他这样做无非是想让陆雪霆在我跟他之间做选择,好让我认清现实,知难而退。
不得不说,他实在是个很聪明的abo星人。
我向来是最害怕有人拿我跟他人做选择的,我很清楚地知道,没有人会选择我。我能够被人喜欢,也能被人尊敬,可我永远不是那个被坚定选择的人。
青艾喜欢我,可他更喜欢那个让他受了情伤的人。他为了那个人伤筋动骨,修为尽散,丝毫不在意收敛他尸骨,帮他复活的我是什么心情。
小花儿尊敬我,可她更尊敬那条不负责任的黑狼。她为他怀了六个月的兽胎,为人的生气被那小狼崽吸食得干干净净,不过二十的年纪,就已经苍老到如同六十的老妇。
青艾自嘲地说他陷入了一场噩梦,小花儿笑着让我喊她王婆,他们又回到了我身边,却都没有好好地回来。
可即便如此,他们始终选择放开我的手,一次又一次。
我从未被选择过,这次也一样。
我就说这段日子好的过了头,原来噩梦在这里等着我。
真可怕啊,噩梦真可怕啊,我下意识地发起抖,心想这次再没有神明救我脱离深潭了。
我的神明,他抛弃我了。
我坠落在悄无声息的黑暗中,只觉得天地安静得可怕,仿佛又只剩下了我一个人。或许我早该习惯的,从我被父母抛下的那一天,我就该明白,我注定是天地间的异类。这世间无人与我同路,无人与我度一生。在这茫茫的黑暗中,我忽然听见有人呼唤我。
“我在这里,时韩光,我在这里。”
有人将我搂在怀里,抚摸我的头发,一遍又一遍的,温柔地对我说,“我在这里。”
那个人是谁呢?我觉得疑惑,谁会留在我身边呢?我想看看他,我想问问他,能不能不要走,能不能留在我身边?我不想再被人抛弃了,我也可以很好,为什么谁都不要我?
无论是谁,无论去哪里,请带上我吧。
我挣扎着醒过来,眼睛被阳光照得睁不开,我什么都未看清,一只手伸过来遮住了我的眼睛。
陆雪霆在我身后轻叹一声,“睡一会儿吧,眼睛都哭红了,从今以后,不会有噩梦了。”
我把小狼崽带回来的第十六天,小花儿敲响了我别墅的大门。
她气喘吁吁,风尘仆仆,衣摆上沾满了草屑和灰尘。她在深山里走了十六天,遇到过蛇虫鼠蚁,狂风暴雨,我看见她跌在泥坑很多次,又看见她随手抹去污泥,跌跌撞撞地往前走。
她本来是走不到这里的,我的别墅包下了这附近的整座山头,我在上面用了最新的科技迷雾阵。我给整座山下了迷雾阵法,让她只能不断地绕圈。除了回头和死,她本没有其他路能走。
我终究还是不够狠心。
小狼崽一生下来便很聪慧,在我这里待了这些天也没有反应。小花儿一来,它便如箭一般从我身边窜了过去,仿佛它一直以来都知道我是那个害他们母子分离的凶手。
我看着冲我嘶吼,向我露出獠牙的小狼崽,又看了一眼站在我对面的小花儿,到底还是没忍住叹了口气。

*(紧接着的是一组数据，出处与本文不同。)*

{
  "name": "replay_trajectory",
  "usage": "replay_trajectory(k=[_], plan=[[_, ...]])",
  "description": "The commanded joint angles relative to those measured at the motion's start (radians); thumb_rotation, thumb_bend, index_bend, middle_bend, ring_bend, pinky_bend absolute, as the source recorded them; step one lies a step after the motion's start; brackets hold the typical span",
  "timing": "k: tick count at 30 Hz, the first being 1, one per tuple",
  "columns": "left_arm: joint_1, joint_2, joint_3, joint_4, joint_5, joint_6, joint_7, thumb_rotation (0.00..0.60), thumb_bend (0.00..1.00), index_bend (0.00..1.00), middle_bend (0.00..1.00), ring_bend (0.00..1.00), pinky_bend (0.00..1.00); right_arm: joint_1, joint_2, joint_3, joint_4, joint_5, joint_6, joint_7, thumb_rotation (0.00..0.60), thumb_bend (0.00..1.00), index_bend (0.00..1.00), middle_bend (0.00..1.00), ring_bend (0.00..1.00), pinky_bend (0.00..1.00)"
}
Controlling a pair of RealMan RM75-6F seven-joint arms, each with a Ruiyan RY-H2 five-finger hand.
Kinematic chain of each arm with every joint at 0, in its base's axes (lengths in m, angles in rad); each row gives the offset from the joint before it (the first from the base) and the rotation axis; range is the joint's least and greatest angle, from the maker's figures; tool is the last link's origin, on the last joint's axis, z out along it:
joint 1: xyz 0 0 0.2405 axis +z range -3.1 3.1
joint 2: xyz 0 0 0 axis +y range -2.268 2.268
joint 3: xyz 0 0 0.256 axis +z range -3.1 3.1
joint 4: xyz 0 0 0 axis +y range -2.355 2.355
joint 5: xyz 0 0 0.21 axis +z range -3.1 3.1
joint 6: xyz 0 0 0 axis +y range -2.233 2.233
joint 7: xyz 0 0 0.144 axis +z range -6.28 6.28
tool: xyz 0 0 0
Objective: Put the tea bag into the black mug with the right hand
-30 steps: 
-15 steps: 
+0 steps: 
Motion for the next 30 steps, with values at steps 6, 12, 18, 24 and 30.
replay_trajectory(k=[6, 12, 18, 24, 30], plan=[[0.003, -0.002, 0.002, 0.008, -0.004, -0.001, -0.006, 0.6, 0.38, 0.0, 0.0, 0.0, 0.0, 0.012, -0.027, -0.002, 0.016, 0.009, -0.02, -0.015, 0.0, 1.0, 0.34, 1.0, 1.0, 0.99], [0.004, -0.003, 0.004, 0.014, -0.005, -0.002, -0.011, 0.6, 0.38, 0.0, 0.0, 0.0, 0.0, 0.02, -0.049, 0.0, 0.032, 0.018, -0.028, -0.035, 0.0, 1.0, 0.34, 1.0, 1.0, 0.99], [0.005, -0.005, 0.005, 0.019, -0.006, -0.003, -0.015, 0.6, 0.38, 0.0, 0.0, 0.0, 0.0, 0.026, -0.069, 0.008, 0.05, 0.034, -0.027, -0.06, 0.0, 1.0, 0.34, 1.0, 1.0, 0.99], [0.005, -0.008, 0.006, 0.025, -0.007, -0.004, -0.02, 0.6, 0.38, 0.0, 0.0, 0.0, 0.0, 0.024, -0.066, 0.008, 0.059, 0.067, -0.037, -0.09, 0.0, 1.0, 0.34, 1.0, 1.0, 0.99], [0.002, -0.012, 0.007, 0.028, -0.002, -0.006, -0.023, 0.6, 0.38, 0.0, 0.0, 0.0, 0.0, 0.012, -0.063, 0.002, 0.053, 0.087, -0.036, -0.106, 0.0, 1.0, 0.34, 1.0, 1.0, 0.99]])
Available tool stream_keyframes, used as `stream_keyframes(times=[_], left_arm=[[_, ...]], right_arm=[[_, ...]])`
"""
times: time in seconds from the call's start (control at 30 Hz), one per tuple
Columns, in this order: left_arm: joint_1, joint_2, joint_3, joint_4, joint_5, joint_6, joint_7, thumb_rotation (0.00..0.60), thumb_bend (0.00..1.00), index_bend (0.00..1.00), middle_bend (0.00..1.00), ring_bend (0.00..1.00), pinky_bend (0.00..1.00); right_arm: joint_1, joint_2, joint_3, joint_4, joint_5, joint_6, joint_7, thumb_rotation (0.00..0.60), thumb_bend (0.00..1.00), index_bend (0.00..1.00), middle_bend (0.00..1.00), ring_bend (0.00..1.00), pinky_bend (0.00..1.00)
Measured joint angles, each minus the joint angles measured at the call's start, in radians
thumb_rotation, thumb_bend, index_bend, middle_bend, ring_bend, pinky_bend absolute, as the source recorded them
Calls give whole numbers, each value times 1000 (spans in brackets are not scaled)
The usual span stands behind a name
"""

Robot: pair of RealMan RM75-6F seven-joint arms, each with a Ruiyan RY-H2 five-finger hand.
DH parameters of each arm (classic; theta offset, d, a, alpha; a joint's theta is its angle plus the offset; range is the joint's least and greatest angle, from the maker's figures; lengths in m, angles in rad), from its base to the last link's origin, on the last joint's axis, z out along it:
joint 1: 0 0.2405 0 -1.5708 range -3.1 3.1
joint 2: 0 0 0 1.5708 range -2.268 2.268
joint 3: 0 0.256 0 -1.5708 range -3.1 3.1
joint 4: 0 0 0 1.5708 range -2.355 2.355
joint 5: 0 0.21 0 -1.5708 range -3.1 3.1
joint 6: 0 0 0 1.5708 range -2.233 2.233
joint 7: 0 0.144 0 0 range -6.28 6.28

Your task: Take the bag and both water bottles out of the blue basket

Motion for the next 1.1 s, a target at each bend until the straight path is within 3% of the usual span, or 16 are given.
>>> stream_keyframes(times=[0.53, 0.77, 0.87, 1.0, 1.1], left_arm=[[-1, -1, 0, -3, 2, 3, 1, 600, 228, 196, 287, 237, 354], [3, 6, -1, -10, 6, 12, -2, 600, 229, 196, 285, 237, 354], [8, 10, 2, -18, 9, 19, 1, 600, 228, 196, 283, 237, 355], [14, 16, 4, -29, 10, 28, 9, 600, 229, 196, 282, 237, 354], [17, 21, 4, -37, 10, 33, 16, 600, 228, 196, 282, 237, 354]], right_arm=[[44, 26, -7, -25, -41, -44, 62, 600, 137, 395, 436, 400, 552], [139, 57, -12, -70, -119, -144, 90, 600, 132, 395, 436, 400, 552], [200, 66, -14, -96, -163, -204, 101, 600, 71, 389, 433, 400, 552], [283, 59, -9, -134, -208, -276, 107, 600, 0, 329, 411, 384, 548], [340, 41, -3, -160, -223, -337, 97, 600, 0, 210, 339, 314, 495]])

小花儿或许忘了,她曾经像她的小狼崽一样,站在我的面前保护我。她曾经为了我举起武器,向那些想要加害我的人群大声地喊,她就是他们口中的杂种养大的孩子,她永远都是时韩光的女儿,谁想伤害我,谁就要先从她的尸体上踏过去。
我见到她的那天,她都已经七岁了。她不需要我照顾她吃喝拉撒,我也不是一把屎一把尿把她带大。说我是她的父亲,实在是夸大了。
我所做的,仅仅是把她带在身边。
她在我身边待了十二年,从一开始的沉默寡言变得爱使小性子,高兴时喊我爹爹,不高兴就喊我糟老头子。我一个虫族和abo的结合体,又不会变老,我明明容颜不变,青春永驻,她喊我糟老头子却喊得异常顺口。
每每问她,她就爱拿我的年龄说事。世人都说千年的王八万年的龟,我连一个王八都还够不上,哪里有那么老。
跟她装模作样争辩的时候,我从未想过,有一天她会老去,快得让人措手不及。
说来可笑,她带着兽胎,骨瘦如柴地出现在我眼前时,我这个被父母抛弃的杂种,竟然体会到了为人父母的悲痛和恐惧。
她是我带大的孩子,我想象过她嫁为人妇的样子,我给她准备好了嫁妆,我以为我能接受她的死亡。
到头来,不过是我在欺骗自己。
天下生灵皆有命数,我终究强求不得。